Dataset entries
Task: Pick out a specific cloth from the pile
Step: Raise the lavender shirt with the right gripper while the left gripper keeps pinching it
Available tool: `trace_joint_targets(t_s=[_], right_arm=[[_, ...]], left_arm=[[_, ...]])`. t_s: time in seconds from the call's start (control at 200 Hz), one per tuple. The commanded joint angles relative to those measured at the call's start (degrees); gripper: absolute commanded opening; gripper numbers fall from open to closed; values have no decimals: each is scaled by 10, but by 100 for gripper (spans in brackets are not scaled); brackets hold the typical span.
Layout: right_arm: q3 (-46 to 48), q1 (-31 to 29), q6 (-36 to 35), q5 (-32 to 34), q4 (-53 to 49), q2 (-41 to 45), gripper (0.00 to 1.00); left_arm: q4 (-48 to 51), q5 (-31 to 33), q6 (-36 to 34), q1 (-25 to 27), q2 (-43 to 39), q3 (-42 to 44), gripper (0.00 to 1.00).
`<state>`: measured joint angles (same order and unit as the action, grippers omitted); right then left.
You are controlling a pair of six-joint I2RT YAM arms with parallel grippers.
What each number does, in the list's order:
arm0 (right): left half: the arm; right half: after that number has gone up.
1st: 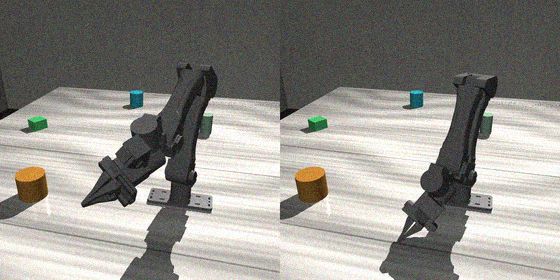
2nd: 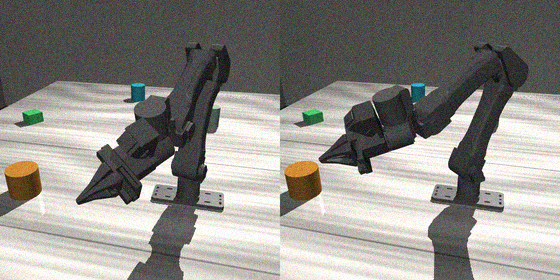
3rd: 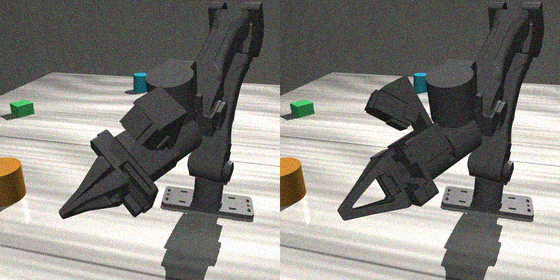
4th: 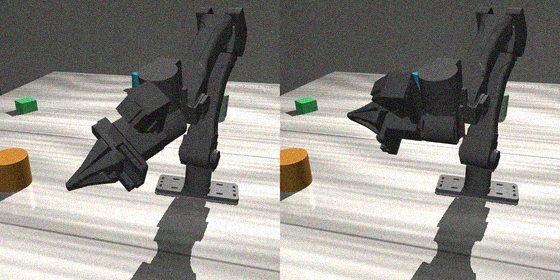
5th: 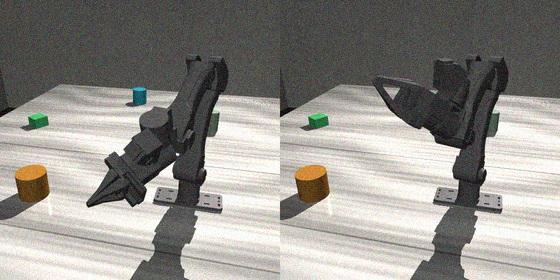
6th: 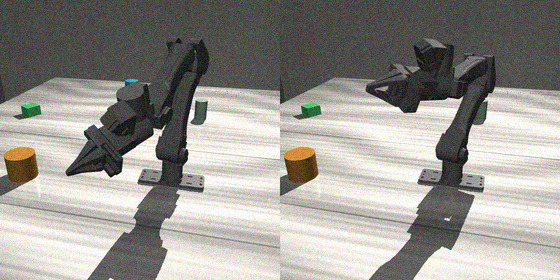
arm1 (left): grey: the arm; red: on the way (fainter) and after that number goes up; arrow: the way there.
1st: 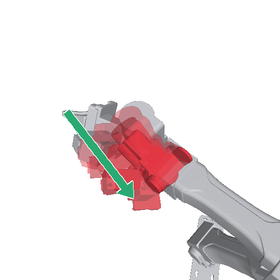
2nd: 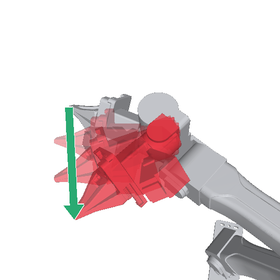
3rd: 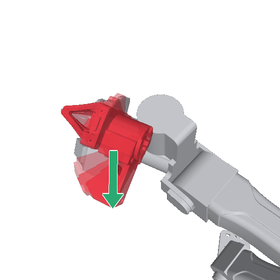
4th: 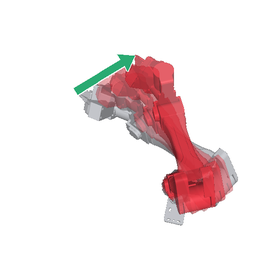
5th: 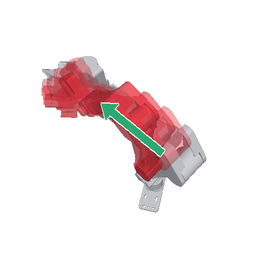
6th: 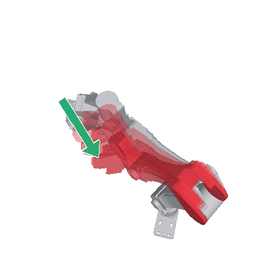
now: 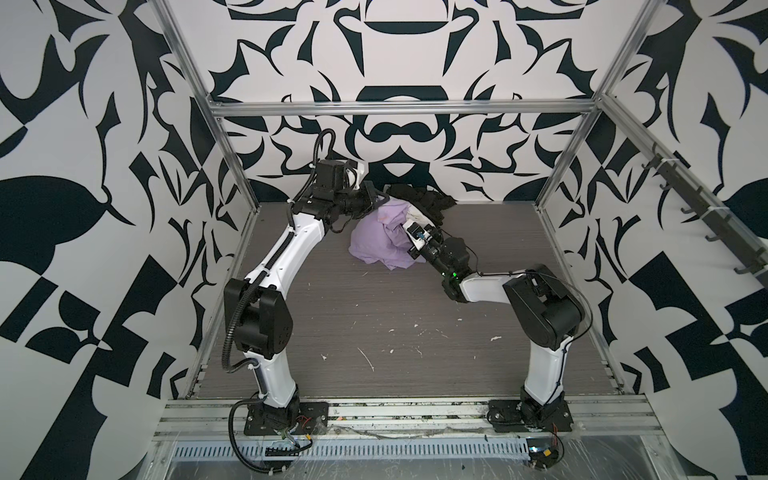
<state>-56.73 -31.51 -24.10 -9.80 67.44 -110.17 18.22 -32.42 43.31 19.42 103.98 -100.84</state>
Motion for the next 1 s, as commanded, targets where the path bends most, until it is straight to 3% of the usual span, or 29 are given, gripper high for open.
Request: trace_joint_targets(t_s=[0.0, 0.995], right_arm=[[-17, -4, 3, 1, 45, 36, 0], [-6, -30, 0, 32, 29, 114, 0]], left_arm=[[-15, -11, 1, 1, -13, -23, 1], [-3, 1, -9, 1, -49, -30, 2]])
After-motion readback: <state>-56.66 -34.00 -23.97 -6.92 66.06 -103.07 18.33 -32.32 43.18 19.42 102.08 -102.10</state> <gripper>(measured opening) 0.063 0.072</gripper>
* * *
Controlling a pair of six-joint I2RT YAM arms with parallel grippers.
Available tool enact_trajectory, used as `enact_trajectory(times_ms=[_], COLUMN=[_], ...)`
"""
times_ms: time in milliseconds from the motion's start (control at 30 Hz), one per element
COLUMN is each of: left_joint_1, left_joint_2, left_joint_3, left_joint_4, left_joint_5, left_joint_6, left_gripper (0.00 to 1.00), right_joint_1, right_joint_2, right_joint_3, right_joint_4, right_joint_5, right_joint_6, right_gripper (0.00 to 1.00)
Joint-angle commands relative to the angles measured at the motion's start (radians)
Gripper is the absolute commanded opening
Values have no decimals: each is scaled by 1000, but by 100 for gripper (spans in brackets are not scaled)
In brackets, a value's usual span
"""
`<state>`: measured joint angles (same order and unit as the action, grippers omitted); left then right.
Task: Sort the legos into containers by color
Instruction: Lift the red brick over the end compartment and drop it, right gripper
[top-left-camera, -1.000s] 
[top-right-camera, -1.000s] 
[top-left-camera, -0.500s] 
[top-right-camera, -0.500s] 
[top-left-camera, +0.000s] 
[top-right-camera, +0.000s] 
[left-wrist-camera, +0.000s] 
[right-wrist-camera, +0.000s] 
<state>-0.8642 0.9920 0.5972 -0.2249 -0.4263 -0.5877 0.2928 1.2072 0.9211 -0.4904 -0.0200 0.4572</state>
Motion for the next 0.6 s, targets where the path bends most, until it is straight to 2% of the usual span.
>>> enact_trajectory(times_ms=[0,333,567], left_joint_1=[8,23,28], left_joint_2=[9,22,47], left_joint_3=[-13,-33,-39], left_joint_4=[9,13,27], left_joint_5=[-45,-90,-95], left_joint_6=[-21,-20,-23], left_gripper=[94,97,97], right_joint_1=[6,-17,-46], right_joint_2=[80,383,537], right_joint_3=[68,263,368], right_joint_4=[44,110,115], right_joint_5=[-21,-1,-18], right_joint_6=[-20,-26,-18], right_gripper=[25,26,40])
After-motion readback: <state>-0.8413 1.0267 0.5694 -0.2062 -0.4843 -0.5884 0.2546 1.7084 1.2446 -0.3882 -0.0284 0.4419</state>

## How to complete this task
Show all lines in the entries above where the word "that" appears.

## Written answer
arm0 (right): left half: the arm; right half: after that number has gone up.
arm1 (left): grey: the arm; red: on the way (fainter) and after that number goes up; arrow: the way there.

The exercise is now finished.